ABOUT THIS EXERCISE — Go through the data below and gather each line containing "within".

DATA IN THIS EXERCISE —
━━━

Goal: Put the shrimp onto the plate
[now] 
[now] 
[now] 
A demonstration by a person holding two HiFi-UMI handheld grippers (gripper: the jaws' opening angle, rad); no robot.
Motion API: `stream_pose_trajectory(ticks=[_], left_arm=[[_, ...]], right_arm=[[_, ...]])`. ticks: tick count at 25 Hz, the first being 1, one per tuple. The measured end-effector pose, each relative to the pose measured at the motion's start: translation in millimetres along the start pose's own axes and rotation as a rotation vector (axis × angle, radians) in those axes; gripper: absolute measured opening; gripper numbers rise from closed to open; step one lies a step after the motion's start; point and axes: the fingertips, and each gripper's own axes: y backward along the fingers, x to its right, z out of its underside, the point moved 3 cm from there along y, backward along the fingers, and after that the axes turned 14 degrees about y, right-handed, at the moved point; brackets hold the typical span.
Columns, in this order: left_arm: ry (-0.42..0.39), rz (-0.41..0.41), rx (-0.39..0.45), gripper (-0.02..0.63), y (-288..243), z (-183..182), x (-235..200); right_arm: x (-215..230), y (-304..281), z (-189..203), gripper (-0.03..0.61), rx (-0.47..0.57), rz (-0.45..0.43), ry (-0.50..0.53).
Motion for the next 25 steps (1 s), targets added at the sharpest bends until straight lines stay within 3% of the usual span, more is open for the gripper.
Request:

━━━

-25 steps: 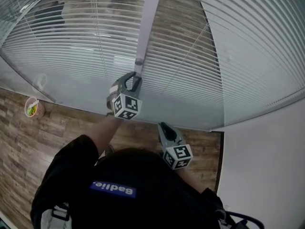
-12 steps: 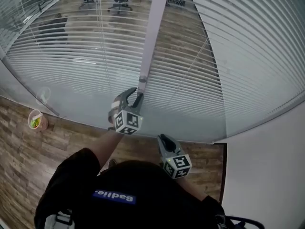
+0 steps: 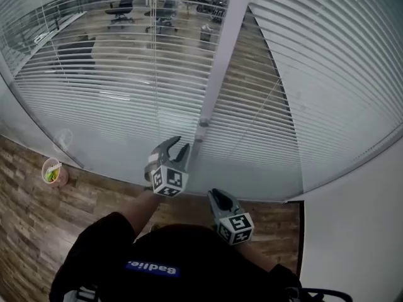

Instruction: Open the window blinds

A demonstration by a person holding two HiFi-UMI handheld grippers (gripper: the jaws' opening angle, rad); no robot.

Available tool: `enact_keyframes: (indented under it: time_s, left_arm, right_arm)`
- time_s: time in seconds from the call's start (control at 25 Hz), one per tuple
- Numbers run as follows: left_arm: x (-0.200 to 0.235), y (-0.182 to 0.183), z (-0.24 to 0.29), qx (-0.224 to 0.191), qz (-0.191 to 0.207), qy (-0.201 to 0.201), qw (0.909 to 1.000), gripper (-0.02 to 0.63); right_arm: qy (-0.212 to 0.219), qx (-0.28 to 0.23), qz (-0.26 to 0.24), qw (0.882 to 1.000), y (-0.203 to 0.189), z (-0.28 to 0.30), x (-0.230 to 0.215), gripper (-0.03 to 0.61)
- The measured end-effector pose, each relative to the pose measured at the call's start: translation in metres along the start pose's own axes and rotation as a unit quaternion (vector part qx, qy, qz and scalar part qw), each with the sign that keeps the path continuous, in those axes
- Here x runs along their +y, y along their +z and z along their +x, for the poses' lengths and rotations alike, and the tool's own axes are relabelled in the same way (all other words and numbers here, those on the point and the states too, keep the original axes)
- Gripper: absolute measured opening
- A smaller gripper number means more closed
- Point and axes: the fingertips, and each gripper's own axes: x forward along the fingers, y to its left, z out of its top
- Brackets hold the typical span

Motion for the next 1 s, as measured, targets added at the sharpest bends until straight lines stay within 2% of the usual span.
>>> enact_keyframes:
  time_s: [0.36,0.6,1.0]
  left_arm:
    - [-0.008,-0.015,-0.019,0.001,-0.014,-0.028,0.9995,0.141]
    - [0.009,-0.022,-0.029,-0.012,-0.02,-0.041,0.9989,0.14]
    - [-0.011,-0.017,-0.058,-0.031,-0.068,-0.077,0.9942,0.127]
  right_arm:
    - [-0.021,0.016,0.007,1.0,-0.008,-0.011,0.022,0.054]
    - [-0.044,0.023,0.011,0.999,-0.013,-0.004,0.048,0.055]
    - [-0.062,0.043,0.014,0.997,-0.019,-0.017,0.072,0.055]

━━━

WORKED SOLUTION —
Motion for the next 25 steps (1 s), targets added at the sharpest bends until straight lines stay within 3% of the usual span, more is open for the gripper.
Motion for the next 1 s, as measured, targets added at the sharpest bends until straight lines stay within 2% of the usual span.

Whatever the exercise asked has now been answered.